Lorsque la porte de l'appartement s'ouvre, laissant place à cette grande silhouette qui hante mes rêves depuis quelques nuits, mon sourire ne quitte plus mes lèvres. Nous l'accueillons tous les trois d'une grande exclamation joyeuse. Néanmoins, son regard n'entend pas à rire. Sa main est posée sur son flanc droit et je remarque avec horreur une longue entaille sur sa joue. Mon regard est ensuite attiré par sa cuisse droite où son pantalon est imbibé d'un liquide sombre. Du sang.
Mon cœur bondit. Je me lève d'un saut, mais le regrette aussitôt. La pièce tangue, l'alcool me monte à la tête. Je reprends néanmoins l'équilibre et réussis à me trainer jusqu'à lui. J'attrape son menton et l'oblige à tourner la tête pour examiner sa joue.
— Qu'est-ce qui t'est arrivé ? baragouiné-je du mieux que je peux.
— Un imprévu, me répond-il d'un ton froid.
Ses yeux scrutent mon visage un instant, puis il entoure ma main de la sienne et l'écarte de son visage avec douceur.

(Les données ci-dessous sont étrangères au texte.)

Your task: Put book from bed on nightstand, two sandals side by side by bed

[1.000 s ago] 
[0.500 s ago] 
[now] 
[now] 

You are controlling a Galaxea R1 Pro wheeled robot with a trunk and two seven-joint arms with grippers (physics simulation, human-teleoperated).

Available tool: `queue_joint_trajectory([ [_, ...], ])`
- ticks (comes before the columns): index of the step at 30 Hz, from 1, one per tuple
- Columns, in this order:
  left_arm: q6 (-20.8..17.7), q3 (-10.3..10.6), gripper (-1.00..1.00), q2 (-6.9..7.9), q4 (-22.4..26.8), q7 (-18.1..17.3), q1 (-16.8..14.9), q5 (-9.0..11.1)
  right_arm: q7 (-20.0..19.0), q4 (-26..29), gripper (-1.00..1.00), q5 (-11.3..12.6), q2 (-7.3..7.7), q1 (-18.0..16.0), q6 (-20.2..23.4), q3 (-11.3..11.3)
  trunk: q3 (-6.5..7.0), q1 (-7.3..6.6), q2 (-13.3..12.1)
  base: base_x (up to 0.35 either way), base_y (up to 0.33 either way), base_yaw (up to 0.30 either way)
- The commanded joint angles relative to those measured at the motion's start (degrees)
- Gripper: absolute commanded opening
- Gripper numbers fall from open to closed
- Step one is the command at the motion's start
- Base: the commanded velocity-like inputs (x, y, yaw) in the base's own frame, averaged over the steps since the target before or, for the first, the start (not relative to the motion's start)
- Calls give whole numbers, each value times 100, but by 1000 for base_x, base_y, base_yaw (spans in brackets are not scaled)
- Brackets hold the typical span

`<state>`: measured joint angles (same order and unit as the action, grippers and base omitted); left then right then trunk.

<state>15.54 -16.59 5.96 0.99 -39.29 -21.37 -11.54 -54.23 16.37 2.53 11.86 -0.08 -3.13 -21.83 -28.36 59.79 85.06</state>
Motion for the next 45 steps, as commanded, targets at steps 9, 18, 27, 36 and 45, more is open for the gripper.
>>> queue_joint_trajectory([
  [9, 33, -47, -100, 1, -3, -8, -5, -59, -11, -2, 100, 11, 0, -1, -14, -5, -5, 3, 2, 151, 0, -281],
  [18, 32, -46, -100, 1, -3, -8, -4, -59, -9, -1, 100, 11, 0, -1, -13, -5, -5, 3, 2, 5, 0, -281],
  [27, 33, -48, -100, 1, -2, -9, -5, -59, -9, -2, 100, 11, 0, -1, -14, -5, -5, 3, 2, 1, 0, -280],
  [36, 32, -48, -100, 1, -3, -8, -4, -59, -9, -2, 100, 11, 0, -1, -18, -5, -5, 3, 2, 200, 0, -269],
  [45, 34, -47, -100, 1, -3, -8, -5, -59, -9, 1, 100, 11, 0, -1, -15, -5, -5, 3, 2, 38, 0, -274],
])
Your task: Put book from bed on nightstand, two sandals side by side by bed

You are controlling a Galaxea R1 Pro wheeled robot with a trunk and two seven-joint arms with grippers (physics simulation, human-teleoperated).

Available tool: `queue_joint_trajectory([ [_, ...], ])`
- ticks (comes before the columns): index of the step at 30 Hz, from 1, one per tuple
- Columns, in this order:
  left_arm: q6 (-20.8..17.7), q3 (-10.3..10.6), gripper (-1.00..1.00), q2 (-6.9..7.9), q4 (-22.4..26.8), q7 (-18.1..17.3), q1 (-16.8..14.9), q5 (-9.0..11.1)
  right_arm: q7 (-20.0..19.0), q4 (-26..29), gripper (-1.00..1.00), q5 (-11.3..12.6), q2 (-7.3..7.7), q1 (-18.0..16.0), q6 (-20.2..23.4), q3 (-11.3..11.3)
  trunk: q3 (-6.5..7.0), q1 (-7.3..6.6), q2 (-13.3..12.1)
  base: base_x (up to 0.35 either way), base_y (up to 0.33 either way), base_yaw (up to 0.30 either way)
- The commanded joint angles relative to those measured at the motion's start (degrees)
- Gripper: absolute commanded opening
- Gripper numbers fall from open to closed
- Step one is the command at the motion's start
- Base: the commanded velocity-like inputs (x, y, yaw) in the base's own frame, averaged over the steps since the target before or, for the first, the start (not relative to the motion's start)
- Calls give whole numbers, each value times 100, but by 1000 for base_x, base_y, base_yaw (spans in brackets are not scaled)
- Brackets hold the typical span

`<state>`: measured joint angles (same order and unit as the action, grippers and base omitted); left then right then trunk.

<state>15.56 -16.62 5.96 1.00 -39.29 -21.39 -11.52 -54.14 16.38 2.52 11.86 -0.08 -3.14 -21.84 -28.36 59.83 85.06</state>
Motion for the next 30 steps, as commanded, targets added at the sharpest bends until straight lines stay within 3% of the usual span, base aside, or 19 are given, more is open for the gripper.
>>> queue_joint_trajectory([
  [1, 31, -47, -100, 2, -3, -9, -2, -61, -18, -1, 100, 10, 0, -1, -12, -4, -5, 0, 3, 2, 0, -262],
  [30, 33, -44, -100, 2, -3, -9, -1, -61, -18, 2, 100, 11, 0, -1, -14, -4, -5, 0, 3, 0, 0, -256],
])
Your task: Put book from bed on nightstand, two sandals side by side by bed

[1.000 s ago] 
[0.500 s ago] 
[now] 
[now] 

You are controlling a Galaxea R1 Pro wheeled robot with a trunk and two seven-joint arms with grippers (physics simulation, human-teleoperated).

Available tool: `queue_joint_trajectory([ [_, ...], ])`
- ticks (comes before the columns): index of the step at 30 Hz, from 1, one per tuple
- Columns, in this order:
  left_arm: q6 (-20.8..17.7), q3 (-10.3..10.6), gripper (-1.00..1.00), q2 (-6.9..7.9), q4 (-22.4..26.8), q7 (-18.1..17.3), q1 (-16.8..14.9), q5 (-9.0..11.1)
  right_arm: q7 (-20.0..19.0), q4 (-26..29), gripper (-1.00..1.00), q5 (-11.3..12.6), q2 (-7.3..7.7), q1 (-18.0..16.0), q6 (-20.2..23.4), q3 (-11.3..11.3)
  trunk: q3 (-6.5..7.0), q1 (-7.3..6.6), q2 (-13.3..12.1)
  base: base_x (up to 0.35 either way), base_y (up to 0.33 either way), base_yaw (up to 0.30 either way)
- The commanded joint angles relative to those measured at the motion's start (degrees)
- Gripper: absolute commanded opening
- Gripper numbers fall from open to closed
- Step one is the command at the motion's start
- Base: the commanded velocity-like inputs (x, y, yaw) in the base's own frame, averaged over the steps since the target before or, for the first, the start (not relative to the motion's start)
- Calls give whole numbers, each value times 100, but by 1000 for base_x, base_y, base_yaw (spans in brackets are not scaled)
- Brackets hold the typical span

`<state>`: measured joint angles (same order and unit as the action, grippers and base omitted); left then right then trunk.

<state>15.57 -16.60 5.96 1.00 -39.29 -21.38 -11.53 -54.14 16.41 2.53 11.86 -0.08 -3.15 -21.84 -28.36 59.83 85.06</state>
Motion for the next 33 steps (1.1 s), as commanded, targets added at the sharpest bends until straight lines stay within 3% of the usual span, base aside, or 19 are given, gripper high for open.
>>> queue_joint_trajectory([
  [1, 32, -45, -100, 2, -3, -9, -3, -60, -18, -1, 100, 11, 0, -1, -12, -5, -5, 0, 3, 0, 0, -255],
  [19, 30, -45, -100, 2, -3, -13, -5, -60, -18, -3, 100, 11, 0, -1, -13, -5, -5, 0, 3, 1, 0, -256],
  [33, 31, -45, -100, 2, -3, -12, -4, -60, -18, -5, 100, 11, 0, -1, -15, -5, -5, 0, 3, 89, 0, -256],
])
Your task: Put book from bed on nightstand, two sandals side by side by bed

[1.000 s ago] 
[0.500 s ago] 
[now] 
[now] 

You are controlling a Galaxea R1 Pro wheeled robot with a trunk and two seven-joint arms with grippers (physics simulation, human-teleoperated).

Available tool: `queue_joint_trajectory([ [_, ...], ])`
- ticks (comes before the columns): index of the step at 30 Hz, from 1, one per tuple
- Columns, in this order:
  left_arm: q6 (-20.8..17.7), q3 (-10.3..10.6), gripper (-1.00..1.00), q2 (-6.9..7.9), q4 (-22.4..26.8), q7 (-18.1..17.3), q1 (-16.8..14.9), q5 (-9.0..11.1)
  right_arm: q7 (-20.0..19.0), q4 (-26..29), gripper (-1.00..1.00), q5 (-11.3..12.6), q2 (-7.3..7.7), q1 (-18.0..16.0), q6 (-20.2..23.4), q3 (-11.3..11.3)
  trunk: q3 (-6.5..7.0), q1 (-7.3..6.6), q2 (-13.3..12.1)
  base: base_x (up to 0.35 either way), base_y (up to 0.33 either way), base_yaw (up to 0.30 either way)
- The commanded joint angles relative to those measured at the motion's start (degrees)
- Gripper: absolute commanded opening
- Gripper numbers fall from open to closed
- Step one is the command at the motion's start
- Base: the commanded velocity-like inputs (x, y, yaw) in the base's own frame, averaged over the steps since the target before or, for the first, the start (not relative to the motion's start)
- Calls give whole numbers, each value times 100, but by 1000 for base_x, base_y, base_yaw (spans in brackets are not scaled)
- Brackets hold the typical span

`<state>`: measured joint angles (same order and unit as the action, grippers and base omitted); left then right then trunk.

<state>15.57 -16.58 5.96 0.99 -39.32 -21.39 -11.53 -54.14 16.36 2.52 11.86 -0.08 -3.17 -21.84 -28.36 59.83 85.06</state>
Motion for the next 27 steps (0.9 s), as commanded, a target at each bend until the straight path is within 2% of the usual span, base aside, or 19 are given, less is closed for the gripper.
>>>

Au même moment, le sol se met à bouger et je perds pied. Gadriel me rattrape d'un bras glissé dans mon dos. Ma hanche se colle à la sienne et la sensation de son corps chaud et rigide contre le mien m'émoustille.
Ça ou l'alcool qui me réchauffe les sangs.
Le résultat ? Un souvenir béat sur mes lèvres suivi d'un gloussement.
— Qu'est-ce que tu lui as fait ? grogne-t-il.
Je sursaute avant de réaliser qu'il ne s'adresse pas à moi. Son étreinte protectrice se resserre autour de ma taille, me plaquant davantage sur son corps. Son regard est braqué sur son ami, toujours assis à la table. Ce dernier lève les mains en l'air en signe de drapeau blanc.
— J'ai fait ce que tu m'as demandé.
Asbeel affiche un sourire faussement innocent.
— Je t'ai demandé de la surveiller, pas de la souler !
— Non. Rectification : tu m'as demandé de prendre soin d'elle. Elle avait besoin de se détendre et de rire un peu. C'est ce qu'on a fait.
— Mais qu'est-ce qui se passe ici ? demande Julie, inquiète.
— Rien du tout, répond Asbeel. Mon ami est un grognon rabat-joie invétérée. Et je crois qu'Émilie et lui ont des choses à régler. Tu veux terminer notre partie de poker chez moi ? On pourrait incorporer le strip ?
Le jeu de sourcils d'Asbeel fait naître un sourire coquin sur les lèvres de Julie même s'il laisse vite place à un air inquiet.
— Non, je suis trop crevée, décline-t-elle. Et surtout, je ne laisse pas Émilie seule ici dans cet état.
Mon amie se lève et s'avance jusqu'à moi. Gadriel en profite pour me relâcher et s'écarter. Je regrette déjà la chaleur de son corps et son odeur réconfortante.
— N'hésite pas à venir me chercher si tu as besoin d'aide, me glisse-t-elle à l'oreille en me faisant la bise.
Je hoche la tête du mieux que je peux. Elle se tourne ensuite vers Gadriel et l'inspecte de haut en bas.
— Si j'étais toi, j'irais à l'urgence pour faire vérifier ta jambe, lui conseille-t-elle.
— Ce n'est qu'une égratignure, marmonne-t-il.
Elle lève un sourcil incrédule.
Je profite de leur discussion pour me trainer jusqu'au canapé où je m'affale comme une baleine échouée. Je ferme les yeux un instant et perds la notion du temps. J'entends des chuchotements en arrière-plan, des bruits de pas et des portes se fermer, mais tout se mêle dans mon cerveau baigné par l'alcool.